**Task details:** The response must consist of each line in the listing that has the word "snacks" in it.

**Given records:**
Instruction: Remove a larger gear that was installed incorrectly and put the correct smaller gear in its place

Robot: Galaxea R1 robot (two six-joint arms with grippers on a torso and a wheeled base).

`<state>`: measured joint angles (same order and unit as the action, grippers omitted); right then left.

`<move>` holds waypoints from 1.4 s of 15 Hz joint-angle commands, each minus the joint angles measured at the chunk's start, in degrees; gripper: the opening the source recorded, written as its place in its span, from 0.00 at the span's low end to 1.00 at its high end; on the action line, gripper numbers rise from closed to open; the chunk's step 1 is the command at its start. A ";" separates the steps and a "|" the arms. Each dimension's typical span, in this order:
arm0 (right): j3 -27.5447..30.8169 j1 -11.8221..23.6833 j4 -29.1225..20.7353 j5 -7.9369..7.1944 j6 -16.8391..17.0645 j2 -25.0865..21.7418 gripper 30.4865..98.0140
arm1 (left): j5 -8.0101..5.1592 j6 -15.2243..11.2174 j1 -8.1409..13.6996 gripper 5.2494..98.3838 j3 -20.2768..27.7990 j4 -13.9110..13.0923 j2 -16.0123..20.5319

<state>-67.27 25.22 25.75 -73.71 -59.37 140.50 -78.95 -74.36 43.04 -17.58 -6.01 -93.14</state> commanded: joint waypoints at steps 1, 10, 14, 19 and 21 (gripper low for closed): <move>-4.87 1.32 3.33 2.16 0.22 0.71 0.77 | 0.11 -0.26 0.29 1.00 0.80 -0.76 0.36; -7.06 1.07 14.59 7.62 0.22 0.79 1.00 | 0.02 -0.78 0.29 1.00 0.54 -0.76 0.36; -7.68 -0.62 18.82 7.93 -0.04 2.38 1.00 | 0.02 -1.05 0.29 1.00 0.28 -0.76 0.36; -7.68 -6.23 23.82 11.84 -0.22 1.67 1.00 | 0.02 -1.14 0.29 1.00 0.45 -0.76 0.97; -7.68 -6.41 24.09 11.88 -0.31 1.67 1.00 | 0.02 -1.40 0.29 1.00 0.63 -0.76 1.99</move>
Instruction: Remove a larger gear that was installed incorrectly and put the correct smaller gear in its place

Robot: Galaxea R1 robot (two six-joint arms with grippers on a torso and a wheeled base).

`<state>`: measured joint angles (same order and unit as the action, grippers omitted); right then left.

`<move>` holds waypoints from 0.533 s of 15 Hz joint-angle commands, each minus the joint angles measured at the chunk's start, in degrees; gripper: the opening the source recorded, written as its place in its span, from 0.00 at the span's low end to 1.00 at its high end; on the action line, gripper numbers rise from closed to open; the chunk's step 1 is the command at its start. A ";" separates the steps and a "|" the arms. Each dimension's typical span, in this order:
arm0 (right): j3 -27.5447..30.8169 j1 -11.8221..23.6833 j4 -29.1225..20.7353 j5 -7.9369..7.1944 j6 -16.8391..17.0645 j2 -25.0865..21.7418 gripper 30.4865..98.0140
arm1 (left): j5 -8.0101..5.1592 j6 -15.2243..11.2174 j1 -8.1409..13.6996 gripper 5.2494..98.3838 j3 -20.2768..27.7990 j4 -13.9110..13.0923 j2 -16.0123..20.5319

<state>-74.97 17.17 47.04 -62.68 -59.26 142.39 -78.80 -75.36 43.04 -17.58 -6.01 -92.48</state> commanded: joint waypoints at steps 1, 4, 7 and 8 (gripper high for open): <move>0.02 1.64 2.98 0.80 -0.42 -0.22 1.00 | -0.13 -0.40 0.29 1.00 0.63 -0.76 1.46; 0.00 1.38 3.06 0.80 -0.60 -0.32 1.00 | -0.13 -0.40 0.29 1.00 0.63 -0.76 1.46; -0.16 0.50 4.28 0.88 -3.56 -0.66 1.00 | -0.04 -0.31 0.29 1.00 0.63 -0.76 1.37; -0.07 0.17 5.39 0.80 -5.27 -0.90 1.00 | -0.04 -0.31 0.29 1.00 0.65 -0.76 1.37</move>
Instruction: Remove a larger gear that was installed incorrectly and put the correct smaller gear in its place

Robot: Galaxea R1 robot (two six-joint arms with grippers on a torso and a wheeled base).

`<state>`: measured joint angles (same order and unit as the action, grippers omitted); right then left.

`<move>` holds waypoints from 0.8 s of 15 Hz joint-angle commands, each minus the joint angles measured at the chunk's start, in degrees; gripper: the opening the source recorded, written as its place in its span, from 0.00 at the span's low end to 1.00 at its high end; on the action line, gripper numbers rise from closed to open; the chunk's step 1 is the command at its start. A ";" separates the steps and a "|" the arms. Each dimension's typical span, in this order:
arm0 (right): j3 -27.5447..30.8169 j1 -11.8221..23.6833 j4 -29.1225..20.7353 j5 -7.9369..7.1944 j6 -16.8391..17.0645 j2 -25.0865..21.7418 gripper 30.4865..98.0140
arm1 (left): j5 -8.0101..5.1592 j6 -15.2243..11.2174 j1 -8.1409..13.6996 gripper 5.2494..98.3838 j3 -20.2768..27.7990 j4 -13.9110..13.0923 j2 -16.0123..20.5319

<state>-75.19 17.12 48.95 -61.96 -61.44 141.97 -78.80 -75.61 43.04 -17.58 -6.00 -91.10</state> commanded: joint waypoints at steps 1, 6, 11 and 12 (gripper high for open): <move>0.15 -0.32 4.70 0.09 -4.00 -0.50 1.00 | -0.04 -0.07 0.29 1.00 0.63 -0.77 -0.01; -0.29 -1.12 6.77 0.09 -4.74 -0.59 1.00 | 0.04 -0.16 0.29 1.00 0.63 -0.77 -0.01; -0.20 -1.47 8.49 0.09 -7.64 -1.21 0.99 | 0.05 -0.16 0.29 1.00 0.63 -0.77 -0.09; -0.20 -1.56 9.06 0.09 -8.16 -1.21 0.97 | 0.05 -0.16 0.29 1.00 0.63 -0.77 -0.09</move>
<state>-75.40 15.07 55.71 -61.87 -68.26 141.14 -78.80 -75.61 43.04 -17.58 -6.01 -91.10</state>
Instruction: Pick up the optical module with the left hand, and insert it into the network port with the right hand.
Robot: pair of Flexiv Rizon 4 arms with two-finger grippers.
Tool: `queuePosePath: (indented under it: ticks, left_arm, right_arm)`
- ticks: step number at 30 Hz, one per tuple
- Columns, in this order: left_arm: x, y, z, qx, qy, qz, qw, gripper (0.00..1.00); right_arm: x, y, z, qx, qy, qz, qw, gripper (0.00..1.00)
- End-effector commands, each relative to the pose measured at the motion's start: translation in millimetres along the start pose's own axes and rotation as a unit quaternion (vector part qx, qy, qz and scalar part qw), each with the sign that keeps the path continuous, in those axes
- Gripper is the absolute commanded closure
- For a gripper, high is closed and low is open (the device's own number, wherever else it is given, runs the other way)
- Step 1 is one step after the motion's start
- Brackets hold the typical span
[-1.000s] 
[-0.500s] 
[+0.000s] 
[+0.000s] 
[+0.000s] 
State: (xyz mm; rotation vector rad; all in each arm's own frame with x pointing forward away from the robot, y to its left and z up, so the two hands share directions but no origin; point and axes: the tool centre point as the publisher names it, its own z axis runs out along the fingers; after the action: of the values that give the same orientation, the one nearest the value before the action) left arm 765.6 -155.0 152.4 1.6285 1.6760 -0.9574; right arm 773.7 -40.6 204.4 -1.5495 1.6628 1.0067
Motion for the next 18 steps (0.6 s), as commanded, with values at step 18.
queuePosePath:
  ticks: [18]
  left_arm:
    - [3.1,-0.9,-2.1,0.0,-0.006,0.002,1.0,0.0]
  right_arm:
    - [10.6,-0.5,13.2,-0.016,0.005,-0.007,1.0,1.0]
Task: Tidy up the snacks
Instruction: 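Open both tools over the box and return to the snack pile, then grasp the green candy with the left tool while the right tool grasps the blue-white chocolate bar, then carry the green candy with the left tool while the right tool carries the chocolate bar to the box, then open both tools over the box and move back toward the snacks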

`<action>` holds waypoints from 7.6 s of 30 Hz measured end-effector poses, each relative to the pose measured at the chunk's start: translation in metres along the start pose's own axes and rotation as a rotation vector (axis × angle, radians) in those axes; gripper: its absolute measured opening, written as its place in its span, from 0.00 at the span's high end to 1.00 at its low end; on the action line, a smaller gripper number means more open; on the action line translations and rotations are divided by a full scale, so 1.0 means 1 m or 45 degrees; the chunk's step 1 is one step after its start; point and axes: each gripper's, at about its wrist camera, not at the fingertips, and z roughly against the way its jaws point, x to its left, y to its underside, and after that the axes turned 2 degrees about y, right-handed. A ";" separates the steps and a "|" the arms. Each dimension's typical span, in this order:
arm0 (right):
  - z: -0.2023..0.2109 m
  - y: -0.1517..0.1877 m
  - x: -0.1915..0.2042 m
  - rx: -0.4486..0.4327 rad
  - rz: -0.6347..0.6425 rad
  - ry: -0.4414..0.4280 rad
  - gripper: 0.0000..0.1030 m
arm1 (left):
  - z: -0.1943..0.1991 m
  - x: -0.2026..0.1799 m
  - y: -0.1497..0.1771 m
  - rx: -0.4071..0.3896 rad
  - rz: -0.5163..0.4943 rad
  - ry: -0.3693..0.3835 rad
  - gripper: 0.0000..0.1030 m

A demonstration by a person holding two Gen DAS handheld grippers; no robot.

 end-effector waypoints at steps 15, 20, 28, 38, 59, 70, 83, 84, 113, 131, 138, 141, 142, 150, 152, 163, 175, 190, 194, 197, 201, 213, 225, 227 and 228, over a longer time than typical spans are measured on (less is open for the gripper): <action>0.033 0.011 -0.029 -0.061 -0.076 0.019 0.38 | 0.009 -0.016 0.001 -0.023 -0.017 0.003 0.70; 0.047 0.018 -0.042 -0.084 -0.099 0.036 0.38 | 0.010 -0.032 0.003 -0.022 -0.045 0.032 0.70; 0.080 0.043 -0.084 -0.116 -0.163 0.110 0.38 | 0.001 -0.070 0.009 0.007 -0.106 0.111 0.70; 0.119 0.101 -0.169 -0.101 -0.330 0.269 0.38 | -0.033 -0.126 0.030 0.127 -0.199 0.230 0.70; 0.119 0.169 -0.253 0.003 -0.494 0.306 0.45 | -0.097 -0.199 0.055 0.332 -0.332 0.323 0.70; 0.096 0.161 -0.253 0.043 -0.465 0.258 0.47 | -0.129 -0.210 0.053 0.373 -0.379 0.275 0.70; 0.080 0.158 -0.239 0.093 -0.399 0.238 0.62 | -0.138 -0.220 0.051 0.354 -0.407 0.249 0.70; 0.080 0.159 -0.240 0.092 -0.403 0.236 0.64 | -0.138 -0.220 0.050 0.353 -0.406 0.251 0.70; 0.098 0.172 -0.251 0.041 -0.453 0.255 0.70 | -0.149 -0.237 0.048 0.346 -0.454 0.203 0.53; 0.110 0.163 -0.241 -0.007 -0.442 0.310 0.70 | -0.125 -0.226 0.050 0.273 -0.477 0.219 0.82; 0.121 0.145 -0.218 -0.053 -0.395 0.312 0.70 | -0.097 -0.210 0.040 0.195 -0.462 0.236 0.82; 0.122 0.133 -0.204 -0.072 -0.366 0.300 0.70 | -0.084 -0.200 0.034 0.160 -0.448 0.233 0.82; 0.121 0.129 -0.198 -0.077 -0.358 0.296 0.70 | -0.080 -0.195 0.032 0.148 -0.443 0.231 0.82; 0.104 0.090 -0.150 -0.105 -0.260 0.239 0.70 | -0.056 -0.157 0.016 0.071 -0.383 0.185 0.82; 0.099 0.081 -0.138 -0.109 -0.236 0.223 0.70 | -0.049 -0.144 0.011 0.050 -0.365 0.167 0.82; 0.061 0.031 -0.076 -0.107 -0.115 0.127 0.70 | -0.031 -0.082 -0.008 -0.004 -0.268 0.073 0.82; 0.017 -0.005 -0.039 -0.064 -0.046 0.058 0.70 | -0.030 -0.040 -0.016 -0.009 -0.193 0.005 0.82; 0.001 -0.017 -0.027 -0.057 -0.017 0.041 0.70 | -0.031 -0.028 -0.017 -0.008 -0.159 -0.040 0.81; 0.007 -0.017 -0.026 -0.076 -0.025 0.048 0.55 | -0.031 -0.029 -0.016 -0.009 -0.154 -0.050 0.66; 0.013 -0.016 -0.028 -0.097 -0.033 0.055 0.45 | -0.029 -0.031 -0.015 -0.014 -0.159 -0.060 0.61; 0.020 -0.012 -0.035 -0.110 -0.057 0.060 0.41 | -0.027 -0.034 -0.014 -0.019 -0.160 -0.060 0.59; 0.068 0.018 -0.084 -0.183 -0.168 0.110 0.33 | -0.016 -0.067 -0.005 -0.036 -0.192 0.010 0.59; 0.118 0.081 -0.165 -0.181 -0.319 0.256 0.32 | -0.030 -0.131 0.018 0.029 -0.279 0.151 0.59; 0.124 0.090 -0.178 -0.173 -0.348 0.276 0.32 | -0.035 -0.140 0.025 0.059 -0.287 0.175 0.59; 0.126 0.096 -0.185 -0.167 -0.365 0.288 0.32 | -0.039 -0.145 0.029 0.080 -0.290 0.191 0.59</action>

**Finished exercise:**
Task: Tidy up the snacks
Instruction: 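Open both tools over the box and return to the snack pile, then grasp the green candy with the left tool while the right tool grasps the blue-white chocolate bar, then carry the green candy with the left tool while the right tool carries the chocolate bar to the box, then open both tools over the box and move back toward the snacks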

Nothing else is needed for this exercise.